To: "'Suzie'" <suzie_bear@hotmail.com>, Spit List <spitfires@autox.team.net>,
Subject: RE: Exhaust gasket
From: Davies William-qswi646 <William.M.Davies@motorola.com>
Date: Mon, 12 Jun 2000 08:51:18 +0100
> > Does anyone have an alternative to the copper gasket that 
> goes between the
> >  exhaust manifold and the down-pipe?  The b*%$^@y thing has 
> just blown on
> me
> >  AGAIN - I seem to be replacing it almost monthly!  
> Admittedly this time a
> nut
> >  had worked loose, so there was some sort of excuse for Daffy, but
> sometimes it
> >  seems to go for no particularly good reason.
> >

Richard et al,
        I can relate my experiences with this problem - not on a Spitfire
1500, but a Dolomite 1500, a car which has an identical manifold arrangement
and the same problem with eating downpipe gaskets (average life expectancy 3
months).
        All the experience at the local car club suggested ensuring that all
of the exhaust mountings were tight so that there was as little as possible
potential for movement. This I did religiously, and the gaskets kept
blowing. Then last year, I acquired a large quantity of TSSC "Courier"
magazines from the late 1980s - they were in the boot of my Spitfire MkIII
parts car. Now I joined TSSC in 1990, so I had never read most of these
magazines, and started browsing through them in the evenings. This was in
the days before tubular manifolds were available as easily as they are
today, so the downpipe gasket was more of a problem then. There was a letter
from one club member who recommended leving the exhaust relatively loose, so
that any engine movement did not make the exhaust flex against it's
mountings to the bodywork.
        By this time, the mounting which attached the exhaust to the gearbox
had cracked on the Dolomite, so I removed it completely, and ensured that
all exhaust attachments to the bodywork had a reasonable degree of movement.

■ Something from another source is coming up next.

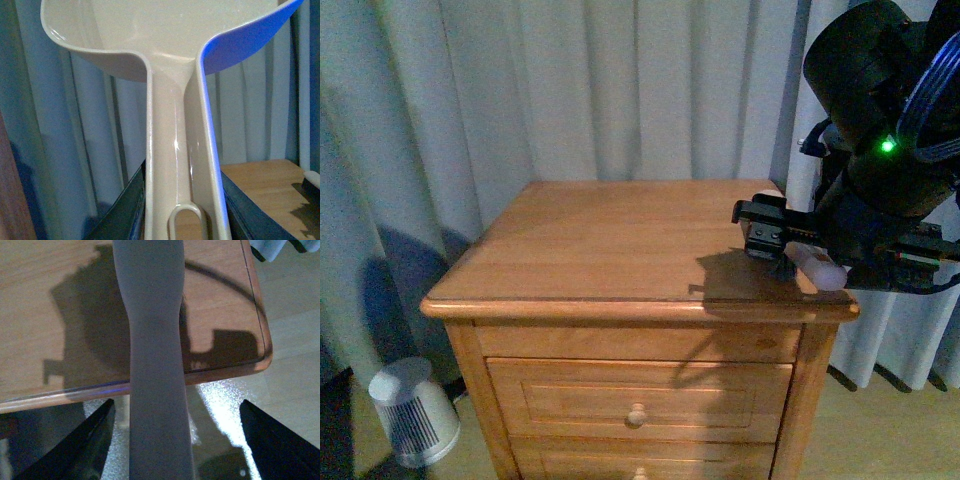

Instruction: Clean up trash

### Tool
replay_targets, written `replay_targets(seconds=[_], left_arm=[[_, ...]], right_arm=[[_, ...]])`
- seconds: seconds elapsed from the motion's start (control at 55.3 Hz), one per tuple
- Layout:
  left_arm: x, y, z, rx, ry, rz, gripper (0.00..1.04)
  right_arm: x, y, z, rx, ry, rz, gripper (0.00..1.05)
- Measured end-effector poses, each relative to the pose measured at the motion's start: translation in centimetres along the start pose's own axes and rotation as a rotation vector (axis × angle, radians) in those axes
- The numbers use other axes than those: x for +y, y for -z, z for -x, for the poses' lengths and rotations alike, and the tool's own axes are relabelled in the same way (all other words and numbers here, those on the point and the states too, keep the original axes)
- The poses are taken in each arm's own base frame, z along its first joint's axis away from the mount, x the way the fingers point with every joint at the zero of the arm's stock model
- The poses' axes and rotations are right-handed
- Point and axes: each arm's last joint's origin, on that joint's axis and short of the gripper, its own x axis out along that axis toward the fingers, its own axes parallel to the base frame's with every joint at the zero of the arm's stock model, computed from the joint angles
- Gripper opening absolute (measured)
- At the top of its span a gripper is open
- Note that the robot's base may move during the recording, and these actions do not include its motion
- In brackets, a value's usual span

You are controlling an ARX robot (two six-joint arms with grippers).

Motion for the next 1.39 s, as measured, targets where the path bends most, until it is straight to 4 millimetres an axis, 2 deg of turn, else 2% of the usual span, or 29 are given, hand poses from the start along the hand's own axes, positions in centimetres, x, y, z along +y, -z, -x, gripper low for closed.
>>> replay_targets(seconds=[0.217, 0.307, 0.452, 0.543, 0.633, 0.687, 0.814, 0.959, 1.031, 1.248, 1.266, 1.393], left_arm=[[0.0, 0.0, 0.0, 0.0, 0.0, 0.0, 0.27], [0.0, 0.0, 0.0, 0.0, 0.0, 0.0, 0.27], [0.0, 0.0, 0.0, 0.0, 0.0, 0.0, 0.27], [0.0, 0.0, 0.0, 0.0, 0.0, 0.0, 0.27], [0.0, 0.0, 0.0, 0.0, 0.0, 0.0, 0.27], [0.0, 0.0, 0.0, 0.0, 0.0, 0.0, 0.27], [0.0, 0.0, 0.0, 0.0, 0.0, 0.0, 0.27], [0.0, 0.0, 0.0, 0.0, 0.0, 0.0, 0.27], [0.0, 0.0, 0.0, 0.0, 0.0, 0.0, 0.27], [0.0, 0.0, 0.0, 0.0, 0.0, 0.0, 0.27], [0.0, 0.0, 0.0, 0.0, 0.0, 0.0, 0.27], [0.0, 0.0, 0.0, 0.0, 0.0, 0.0, 0.27]], right_arm=[[0.0, 0.0, 0.0, -0.005, -0.005, -0.004, 0.43], [0.1, -0.2, 0.0, -0.017, -0.015, -0.003, 0.24], [0.1, -0.1, -0.1, -0.057, -0.008, 0.02, 0.21], [-0.1, 0.1, 0.8, -0.15, 0.013, 0.085, 0.21], [-0.4, -0.1, 2.8, -0.282, 0.009, 0.14, 0.21], [-0.6, -0.4, 4.8, -0.389, 0.006, 0.184, 0.21], [-1.6, -0.6, 10.7, -0.67, 0.001, 0.255, 0.21], [-3.6, 0.8, 16.5, -0.886, 0.029, 0.286, 0.21], [-4.5, 1.9, 18.6, -0.954, 0.051, 0.286, 0.21], [-6.4, 4.3, 22.7, -1.089, 0.091, 0.244, 0.2], [-8.2, 7.3, 23.5, -1.115, 0.151, 0.195, 0.2], [-8.2, 7.3, 23.4, -1.112, 0.151, 0.197, 0.2]])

The result? - that gasket (which had already been on there a couple of
months when I mdofied the mountings) lasted a further 9 months, and the
current one has been on there beyond it's previously expected 3 months!
Doubtless the gasket was well on it's way before I modified the exhaust
mountings, so in time the new one should give a true indication of how well
the changes have worked.
        As well as giving the exhaust plenty of movement, it's worth
ensuring that your engine and gearbox mountings are in first class
condition, just to minimise any movement in the engine.
`       Hope this helps, and good luck with the gasket - it's a pig of a
design, but it can be improved without spending a fortune,
        Cheers,
                Bill.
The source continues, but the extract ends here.